O. Thiergart, Konrad Kowalczyk, and E.A.P. Habets

Published in the Proc. of the International Workshop on Acoustic Signal Enhancement (IWAENC), 2014.

This paper received the best student paper award at IWAENC 2014.

Abstract

In digital cameras, a visual zoom allows for narrowing the apparent angle of view in a video or an image. When audio signals complement the visuals, a desirable function would be to provide an acoustical zoom which is aligned with the visual image. In this paper, an approach is presented to achieve such a zoom effect using a microphone array. Acoustical zooming is realized by a weighted sum of the extracted direct sound and diffuse sound, whereas the weights depend on the zooming factor.
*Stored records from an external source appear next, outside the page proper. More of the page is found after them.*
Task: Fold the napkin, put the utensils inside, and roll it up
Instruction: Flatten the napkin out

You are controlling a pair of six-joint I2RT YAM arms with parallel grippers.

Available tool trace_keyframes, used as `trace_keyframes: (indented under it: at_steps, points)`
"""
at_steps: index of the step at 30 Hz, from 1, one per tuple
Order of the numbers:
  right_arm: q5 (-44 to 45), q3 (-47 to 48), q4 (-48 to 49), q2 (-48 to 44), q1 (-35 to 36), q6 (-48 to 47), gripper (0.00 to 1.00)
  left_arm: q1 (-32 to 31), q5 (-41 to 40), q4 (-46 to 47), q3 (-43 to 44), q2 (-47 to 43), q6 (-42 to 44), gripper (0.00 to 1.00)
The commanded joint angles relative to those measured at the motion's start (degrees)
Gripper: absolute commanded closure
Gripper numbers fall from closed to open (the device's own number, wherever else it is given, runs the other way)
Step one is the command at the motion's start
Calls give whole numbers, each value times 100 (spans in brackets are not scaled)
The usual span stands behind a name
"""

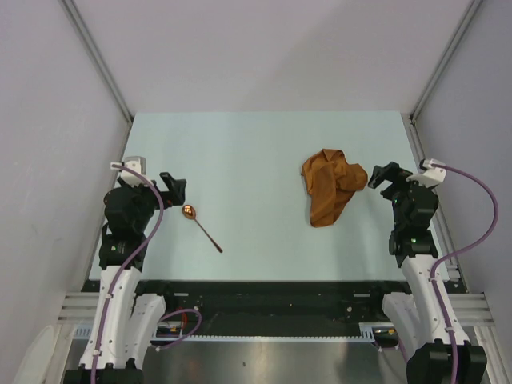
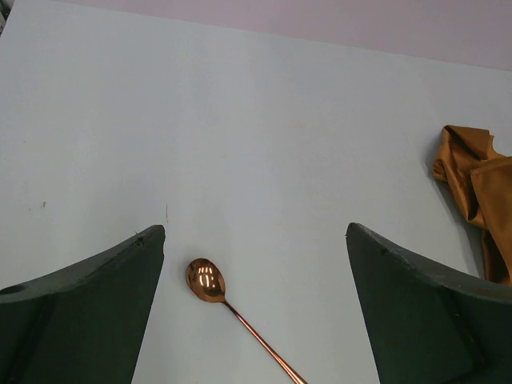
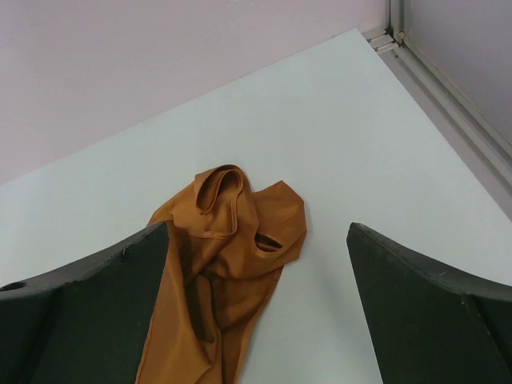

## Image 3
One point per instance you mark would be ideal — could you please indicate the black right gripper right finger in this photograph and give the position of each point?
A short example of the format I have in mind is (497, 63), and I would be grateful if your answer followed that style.
(429, 322)

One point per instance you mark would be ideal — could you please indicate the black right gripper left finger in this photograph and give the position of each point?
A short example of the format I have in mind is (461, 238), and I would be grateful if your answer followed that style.
(87, 321)

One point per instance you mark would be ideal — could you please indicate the aluminium frame rail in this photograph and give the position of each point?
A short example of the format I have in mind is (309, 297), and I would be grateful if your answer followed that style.
(438, 95)

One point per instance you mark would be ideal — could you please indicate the orange cloth napkin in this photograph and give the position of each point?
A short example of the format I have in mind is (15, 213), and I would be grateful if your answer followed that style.
(228, 245)
In contrast to former approaches which are based on single-channel filters, the proposed approach used two recently proposed informed multi-channel filters for the extraction of the direct sound and diffuse sound. Simulation results verify the good performance even in difficult double-talk scenarios.

Description

Details of the simulation setup are described in [1]. A shoebox room (6 x 5 x 3.5m) was simulated. The sound was captured with an uniform linear array with M omnidirectional microphones. Two sound sources were located at different angles at distance g from the microphone array. Microphone self-noise was added to the microphone signals (21dB segSNR).

The acoustical zoom is achieved by a weighted sum of the extracted direct sound and reverberation, where the weights depend on the zooming factor. When zooming in, lateral sources move outwards in the acoustical image and the direct-to-reverberant ratio is increased. Moreover, sources are attenuated when mapped to positions outside the view angle of the camera.
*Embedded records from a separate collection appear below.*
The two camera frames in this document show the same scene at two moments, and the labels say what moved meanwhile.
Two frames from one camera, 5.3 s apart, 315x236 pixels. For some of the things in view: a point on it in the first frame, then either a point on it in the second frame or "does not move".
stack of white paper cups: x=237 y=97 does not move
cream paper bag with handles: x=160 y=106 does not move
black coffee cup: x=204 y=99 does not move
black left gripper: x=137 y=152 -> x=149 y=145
The direct sound and reverberation are extracted using two recently proposed informed spatial filters [2,3]. When reproducing the sound, the reverberant signal is decorrelated for the two stereo channels to achieve a diffuse sound impression.

Listening Examples (Stereo)

Example 1: female (right) and male speaker (center)

(RT60 = 270ms, M=6, r=3cm, g=1.7m)

room01

Example 2: female (right) and male speaker (left)

(RT60 = 310ms, M=5, r=3.2cm, g=1.6m)

room03

Only direction-based panning No reproduction of diffuse sound No attenuation if outside the view angle of the camera

References

  1. O. Thiergart, Konrad Kowalczyk, and E.A.P. Habets, "An Acoustical Zoom Based on Informed Spatial Filtering," submitted to International Workshop on Acoustic Signal Enhancement (IWAENC), 2014
  2. O. Thiergart and E.A.P. Habets, "An informed LCMV filter based on multiple instantaneous direction-of-arrival estimates," in IEEE International Conference on Acoustics Speech and Signal Processing (ICASSP) 2013.
  3. O. Thiergart and E.A.P. Habets, "Extracting reverberant sound using a linearly constrained minimum variance spatial filter," in IEEE Signal Processing Letters, vol. 21, no. 5, May 2014, pp. 630-634.